| HN Mirror

Y	Hacker News new \| ask \| show \| jobs

by mjburgess 353 days ago

Anna's Archive full torrent is O(1PB), project gutenberg is O(1TB), many AI training torrents are reported in the O(50TB) range.

Extract just the plain text from that (+social media, etc.), remove symbols outside of a 64 symbol alphabet (6 bits) and compress. "Feels" to me around a 100TB max for absolutely everything.

Either way, full-fat LLMs are operating at 1-10% of this scale, depending how you want to estimate it.

If you run a more aggressive filter on that 100TB, eg., for a more semantic dedup, there's a plausible argument for "information" in english texts available being ~10TB -- then we're running close to 20% of that in LLMs.

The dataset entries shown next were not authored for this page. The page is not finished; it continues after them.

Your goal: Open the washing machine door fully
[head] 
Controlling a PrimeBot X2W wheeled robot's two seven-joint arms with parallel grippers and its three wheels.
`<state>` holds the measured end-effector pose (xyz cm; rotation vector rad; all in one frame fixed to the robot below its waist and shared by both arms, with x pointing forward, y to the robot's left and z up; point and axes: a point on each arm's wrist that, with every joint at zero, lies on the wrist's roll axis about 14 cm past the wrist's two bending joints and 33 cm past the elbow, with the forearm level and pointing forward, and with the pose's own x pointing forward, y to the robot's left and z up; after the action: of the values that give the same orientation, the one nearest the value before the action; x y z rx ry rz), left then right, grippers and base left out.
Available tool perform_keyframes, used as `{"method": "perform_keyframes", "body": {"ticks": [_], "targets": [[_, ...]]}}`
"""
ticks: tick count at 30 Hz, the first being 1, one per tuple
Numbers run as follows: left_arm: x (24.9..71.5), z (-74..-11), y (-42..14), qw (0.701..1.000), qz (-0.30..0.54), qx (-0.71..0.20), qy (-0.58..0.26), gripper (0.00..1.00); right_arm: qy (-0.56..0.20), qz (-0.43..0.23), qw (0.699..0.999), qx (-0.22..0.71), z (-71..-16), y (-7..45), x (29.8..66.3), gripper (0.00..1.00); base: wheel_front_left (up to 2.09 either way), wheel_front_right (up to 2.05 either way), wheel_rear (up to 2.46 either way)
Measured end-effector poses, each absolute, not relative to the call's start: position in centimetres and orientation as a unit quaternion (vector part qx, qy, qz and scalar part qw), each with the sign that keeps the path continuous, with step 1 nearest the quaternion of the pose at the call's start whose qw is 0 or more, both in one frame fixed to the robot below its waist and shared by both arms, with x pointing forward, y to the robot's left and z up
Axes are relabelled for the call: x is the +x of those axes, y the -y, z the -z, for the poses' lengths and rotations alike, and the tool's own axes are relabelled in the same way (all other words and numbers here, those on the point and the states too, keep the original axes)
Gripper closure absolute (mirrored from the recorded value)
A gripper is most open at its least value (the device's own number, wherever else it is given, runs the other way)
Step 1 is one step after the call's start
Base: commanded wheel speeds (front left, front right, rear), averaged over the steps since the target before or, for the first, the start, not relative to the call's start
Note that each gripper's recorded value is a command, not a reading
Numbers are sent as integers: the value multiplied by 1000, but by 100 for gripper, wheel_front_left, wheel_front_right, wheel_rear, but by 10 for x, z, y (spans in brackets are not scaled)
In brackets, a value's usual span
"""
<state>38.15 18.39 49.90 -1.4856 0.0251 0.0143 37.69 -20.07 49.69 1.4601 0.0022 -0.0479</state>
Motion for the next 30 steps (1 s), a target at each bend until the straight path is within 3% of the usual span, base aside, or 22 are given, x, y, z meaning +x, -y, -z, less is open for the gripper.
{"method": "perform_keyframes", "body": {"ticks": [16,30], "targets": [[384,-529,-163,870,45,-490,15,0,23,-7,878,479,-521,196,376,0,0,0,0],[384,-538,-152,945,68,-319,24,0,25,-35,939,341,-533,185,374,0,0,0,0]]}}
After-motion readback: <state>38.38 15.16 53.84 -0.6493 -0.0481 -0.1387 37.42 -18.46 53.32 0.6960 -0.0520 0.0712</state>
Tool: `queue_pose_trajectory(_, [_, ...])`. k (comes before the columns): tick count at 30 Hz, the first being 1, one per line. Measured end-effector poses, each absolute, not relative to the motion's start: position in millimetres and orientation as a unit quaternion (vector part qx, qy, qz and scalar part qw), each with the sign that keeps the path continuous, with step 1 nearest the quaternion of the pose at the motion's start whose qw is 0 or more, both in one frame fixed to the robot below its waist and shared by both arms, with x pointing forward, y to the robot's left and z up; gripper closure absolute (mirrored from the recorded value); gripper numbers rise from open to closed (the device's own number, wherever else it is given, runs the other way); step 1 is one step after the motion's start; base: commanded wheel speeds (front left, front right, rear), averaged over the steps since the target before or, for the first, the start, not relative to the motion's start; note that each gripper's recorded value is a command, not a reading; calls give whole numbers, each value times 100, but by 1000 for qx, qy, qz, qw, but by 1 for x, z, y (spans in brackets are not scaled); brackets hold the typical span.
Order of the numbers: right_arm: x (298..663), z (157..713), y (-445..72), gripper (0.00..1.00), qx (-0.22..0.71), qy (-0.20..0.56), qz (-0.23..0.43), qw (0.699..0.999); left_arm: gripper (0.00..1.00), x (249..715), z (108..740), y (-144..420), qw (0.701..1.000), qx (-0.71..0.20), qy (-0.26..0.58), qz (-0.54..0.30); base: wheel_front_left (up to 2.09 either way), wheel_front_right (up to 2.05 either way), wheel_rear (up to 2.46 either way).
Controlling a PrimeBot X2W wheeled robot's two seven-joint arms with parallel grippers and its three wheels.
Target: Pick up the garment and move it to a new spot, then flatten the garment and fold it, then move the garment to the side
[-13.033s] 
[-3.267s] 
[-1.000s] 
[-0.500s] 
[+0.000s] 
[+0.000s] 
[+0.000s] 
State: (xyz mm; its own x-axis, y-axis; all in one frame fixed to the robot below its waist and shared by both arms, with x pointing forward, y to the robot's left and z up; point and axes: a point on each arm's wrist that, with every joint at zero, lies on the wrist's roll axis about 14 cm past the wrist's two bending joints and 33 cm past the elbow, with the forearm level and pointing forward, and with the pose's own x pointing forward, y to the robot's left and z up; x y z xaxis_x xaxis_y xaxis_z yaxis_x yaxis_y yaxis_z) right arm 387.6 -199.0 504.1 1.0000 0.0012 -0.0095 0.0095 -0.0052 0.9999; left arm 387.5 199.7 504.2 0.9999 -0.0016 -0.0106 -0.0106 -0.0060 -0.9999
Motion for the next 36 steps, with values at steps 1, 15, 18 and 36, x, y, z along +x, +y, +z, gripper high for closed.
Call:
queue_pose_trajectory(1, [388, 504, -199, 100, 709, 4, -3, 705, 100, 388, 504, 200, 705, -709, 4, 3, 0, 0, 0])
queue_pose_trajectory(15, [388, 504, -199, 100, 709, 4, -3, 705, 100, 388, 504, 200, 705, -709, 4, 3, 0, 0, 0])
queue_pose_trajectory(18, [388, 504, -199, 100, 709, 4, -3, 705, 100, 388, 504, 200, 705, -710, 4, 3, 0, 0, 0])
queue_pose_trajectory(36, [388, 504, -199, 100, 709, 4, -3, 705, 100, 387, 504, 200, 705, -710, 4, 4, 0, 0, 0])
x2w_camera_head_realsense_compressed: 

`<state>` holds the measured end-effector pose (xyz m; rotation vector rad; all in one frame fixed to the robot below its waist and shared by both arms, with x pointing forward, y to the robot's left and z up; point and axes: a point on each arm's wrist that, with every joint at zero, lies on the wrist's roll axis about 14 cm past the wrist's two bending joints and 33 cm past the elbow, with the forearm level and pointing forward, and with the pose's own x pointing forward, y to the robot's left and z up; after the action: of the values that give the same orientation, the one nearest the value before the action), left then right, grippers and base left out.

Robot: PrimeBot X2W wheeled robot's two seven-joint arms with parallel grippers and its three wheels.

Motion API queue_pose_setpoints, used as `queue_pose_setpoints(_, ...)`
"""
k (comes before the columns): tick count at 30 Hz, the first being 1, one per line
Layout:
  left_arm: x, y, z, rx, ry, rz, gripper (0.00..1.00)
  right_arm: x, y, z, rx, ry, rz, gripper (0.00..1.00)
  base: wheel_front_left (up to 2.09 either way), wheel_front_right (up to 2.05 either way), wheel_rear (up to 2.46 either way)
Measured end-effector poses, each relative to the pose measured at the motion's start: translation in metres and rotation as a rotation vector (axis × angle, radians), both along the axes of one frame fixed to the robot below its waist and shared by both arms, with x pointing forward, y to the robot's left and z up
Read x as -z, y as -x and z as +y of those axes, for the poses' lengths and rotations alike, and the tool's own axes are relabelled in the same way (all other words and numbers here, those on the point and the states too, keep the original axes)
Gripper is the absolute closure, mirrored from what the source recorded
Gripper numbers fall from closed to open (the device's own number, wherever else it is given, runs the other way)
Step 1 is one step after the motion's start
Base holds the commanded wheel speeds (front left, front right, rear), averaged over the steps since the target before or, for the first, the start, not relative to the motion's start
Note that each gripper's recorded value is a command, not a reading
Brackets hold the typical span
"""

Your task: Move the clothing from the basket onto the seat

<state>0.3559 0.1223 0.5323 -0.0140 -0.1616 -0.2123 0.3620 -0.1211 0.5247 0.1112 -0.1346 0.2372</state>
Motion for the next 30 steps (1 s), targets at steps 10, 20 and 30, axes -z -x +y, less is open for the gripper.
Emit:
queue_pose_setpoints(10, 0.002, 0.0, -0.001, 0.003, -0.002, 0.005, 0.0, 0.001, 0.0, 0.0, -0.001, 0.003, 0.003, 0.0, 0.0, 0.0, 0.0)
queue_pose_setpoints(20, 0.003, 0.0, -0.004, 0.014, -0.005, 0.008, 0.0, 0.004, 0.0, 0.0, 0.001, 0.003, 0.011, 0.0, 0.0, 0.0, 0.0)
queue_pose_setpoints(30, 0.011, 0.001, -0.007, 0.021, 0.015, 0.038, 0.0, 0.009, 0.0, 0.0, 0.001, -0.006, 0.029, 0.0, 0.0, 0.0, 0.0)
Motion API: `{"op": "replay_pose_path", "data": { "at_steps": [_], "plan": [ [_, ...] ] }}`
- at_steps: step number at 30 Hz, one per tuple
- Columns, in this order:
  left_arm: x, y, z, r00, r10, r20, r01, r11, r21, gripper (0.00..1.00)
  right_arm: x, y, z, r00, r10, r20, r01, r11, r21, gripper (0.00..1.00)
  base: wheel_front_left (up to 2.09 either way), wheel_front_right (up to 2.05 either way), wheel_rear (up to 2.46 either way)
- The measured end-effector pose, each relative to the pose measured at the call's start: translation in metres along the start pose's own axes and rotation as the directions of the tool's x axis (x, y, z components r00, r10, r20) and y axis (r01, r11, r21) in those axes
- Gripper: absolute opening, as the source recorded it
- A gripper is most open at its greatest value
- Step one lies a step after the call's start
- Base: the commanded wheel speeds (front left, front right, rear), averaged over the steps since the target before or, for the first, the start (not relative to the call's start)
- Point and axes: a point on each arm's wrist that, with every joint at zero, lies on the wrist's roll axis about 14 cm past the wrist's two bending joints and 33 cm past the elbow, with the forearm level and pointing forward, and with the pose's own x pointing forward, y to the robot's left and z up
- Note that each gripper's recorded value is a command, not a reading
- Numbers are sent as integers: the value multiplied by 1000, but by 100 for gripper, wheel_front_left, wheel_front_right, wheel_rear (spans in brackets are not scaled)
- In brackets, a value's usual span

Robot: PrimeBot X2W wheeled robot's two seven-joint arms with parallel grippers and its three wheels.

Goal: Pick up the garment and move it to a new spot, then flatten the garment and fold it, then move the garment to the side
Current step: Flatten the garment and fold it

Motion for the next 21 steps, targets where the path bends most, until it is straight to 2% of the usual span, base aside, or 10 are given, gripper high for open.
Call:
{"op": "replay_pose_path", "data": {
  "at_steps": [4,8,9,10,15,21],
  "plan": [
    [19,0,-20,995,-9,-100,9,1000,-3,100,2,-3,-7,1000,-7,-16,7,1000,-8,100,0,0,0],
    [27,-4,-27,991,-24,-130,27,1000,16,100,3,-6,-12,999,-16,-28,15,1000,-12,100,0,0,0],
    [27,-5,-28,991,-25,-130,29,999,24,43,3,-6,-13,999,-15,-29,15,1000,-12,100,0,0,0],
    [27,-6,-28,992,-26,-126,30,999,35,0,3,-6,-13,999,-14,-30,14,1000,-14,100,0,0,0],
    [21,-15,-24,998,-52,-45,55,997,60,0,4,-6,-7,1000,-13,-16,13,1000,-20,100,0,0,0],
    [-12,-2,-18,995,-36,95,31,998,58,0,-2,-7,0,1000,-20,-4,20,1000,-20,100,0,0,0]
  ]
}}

If we take LLMs to just be that "semantic compression algorithm", and supposing the maximum useful size of an LLM is 2TB, then you could run the argument that everything "salient" ever written is <10TB.

Taking LLMs to be running at close-to 50% "everything useful" rather than 1% would be a explanation of why training has capped out.

I think the issue is at least as much to do with what we're using LLMs for -- ie., instruction fine-tuning requires some more general (proxy/quasi-) semantic structures in LLMs and I think you only need O(1%) of "everything ever written" to capture these. So it wouldnt really matter how much more we added, instruction-following LLMs don't really need it.